**YOUR OBJECTIVE:** Type out all the records once more, exactly.

━━━━━━

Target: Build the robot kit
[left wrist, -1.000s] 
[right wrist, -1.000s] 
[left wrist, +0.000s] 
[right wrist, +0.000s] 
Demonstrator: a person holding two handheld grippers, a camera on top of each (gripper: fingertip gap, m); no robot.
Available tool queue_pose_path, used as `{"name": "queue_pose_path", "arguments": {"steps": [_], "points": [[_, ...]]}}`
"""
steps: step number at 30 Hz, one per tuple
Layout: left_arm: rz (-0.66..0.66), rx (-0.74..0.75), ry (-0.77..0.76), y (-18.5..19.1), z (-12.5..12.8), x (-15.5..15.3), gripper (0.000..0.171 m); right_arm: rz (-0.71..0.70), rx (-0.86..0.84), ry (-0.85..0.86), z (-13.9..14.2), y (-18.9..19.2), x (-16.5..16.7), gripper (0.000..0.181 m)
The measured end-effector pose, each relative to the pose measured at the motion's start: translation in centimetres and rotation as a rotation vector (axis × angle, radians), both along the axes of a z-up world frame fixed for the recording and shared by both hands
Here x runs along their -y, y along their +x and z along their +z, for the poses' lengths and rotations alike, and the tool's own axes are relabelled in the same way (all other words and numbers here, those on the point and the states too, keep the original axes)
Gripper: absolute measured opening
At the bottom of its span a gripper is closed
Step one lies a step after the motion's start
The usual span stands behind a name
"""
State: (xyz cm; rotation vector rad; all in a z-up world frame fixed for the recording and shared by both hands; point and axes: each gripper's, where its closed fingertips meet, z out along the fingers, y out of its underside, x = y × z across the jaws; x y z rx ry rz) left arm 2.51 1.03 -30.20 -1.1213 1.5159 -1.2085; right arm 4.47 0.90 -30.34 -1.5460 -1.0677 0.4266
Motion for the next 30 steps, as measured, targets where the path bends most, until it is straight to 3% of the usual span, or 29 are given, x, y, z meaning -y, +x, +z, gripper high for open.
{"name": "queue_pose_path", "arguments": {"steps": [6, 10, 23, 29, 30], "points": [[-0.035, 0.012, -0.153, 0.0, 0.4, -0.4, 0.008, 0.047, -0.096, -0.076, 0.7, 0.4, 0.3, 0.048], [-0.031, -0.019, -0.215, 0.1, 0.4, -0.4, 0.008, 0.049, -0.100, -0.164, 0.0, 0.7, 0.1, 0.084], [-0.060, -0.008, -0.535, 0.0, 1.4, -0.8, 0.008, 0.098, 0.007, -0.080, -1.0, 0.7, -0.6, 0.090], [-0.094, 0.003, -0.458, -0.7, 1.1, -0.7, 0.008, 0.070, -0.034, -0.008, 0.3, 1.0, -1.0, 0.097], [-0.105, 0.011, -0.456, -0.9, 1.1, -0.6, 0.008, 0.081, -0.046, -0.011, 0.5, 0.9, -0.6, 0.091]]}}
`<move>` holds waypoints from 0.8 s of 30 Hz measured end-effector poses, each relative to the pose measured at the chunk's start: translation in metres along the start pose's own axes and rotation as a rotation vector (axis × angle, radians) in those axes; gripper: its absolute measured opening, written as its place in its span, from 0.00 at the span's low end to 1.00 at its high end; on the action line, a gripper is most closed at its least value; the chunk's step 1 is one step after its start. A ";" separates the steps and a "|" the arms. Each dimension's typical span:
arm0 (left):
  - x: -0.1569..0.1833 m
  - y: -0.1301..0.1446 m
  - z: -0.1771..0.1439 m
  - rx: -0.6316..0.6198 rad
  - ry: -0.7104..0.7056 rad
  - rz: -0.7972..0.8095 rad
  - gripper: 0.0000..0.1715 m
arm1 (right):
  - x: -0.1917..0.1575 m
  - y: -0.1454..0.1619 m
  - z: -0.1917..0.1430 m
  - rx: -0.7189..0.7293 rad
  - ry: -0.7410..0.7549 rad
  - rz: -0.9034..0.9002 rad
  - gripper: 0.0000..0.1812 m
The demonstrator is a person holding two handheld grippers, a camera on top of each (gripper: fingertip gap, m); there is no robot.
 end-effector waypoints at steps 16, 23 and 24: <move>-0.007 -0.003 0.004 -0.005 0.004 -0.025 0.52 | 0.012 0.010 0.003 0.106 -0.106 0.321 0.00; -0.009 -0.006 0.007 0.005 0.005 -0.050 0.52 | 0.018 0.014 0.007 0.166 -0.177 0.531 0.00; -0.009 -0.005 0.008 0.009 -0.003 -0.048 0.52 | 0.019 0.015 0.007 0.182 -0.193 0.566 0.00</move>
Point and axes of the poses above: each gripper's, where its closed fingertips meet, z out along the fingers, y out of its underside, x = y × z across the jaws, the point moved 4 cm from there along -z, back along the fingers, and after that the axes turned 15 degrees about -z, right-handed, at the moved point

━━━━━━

**EXERCISE SOLUTION:**
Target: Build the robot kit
[left wrist, -1.000s] 
[right wrist, -1.000s] 
[left wrist, +0.000s] 
[right wrist, +0.000s] 
Demonstrator: a person holding two handheld grippers, a camera on top of each (gripper: fingertip gap, m); no robot.
Available tool queue_pose_path, used as `{"name": "queue_pose_path", "arguments": {"steps": [_], "points": [[_, ...]]}}`
"""
steps: step number at 30 Hz, one per tuple
Layout: left_arm: rz (-0.66..0.66), rx (-0.74..0.75), ry (-0.77..0.76), y (-18.5..19.1), z (-12.5..12.8), x (-15.5..15.3), gripper (0.000..0.171 m); right_arm: rz (-0.71..0.70), rx (-0.86..0.84), ry (-0.85..0.86), z (-13.9..14.2), y (-18.9..19.2), x (-16.5..16.7), gripper (0.000..0.181 m)
The measured end-effector pose, each relative to the pose measured at the motion's start: translation in centimetres and rotation as a rotation vector (axis × angle, radians), both along the axes of a z-up world frame fixed for the recording and shared by both hands
Here x runs along their -y, y along their +x and z along their +z, for the poses' lengths and rotations alike, and the tool's own axes are relabelled in the same way (all other words and numbers here, those on the point and the states too, keep the original axes)
Gripper: absolute measured opening
At the bottom of its span a gripper is closed
Step one lies a step after the motion's start
The usual span stands behind a name
"""
State: (xyz cm; rotation vector rad; all in a z-up world frame fixed for the recording and shared by both hands; point and axes: each gripper's, where its closed fingertips meet, z out along the fingers, y out of its underside, x = y × z across the jaws; x y z rx ry rz) left arm 2.51 1.03 -30.20 -1.1213 1.5159 -1.2085; right arm 4.47 0.90 -30.34 -1.5460 -1.0677 0.4266
Motion for the next 30 steps, as measured, targets where the path bends most, until it is straight to 3% of the usual span, or 29 are given, x, y, z meaning -y, +x, +z, gripper high for open.
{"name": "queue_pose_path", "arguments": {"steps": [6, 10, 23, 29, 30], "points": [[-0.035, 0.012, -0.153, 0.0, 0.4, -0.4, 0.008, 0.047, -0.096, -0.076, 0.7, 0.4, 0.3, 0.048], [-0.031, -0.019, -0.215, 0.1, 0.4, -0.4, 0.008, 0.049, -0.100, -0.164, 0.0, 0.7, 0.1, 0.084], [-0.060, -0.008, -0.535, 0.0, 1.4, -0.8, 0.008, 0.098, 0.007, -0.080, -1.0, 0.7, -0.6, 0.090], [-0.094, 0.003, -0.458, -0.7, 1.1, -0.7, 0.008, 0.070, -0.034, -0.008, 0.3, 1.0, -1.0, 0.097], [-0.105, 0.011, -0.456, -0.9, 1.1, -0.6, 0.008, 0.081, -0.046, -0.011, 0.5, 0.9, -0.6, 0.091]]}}
`<move>` holds waypoints from 0.8 s of 30 Hz measured end-effector poses, each relative to the pose measured at the chunk's start: translation in metres along the start pose's own axes and rotation as a rotation vector (axis × angle, radians) in those axes; gripper: its absolute measured opening, written as its place in its span, from 0.00 at the span's low end to 1.00 at its high end; on the action line, a gripper is most closed at its least value; the chunk's step 1 is one step after its start. A ";" separates the steps and a "|" the arms. Each dimension's typical span:
arm0 (left):
  - x: -0.1569..0.1833 m
  - y: -0.1301..0.1446 m
  - z: -0.1771..0.1439 m
  - rx: -0.6316..0.6198 rad
  - ry: -0.7104..0.7056 rad
  - rz: -0.7972..0.8095 rad
  - gripper: 0.0000..0.1715 m
arm1 (right):
  - x: -0.1917..0.1575 m
  - y: -0.1454..0.1619 m
  - z: -0.1917..0.1430 m
  - rx: -0.7189..0.7293 rad
  - ry: -0.7410..0.7549 rad
  - rz: -0.9034..0.9002 rad
  - gripper: 0.0000..0.1812 m
The demonstrator is a person holding two handheld grippers, a camera on top of each (gripper: fingertip gap, m); there is no robot.
 end-effector waypoints at steps 16, 23 and 24: <move>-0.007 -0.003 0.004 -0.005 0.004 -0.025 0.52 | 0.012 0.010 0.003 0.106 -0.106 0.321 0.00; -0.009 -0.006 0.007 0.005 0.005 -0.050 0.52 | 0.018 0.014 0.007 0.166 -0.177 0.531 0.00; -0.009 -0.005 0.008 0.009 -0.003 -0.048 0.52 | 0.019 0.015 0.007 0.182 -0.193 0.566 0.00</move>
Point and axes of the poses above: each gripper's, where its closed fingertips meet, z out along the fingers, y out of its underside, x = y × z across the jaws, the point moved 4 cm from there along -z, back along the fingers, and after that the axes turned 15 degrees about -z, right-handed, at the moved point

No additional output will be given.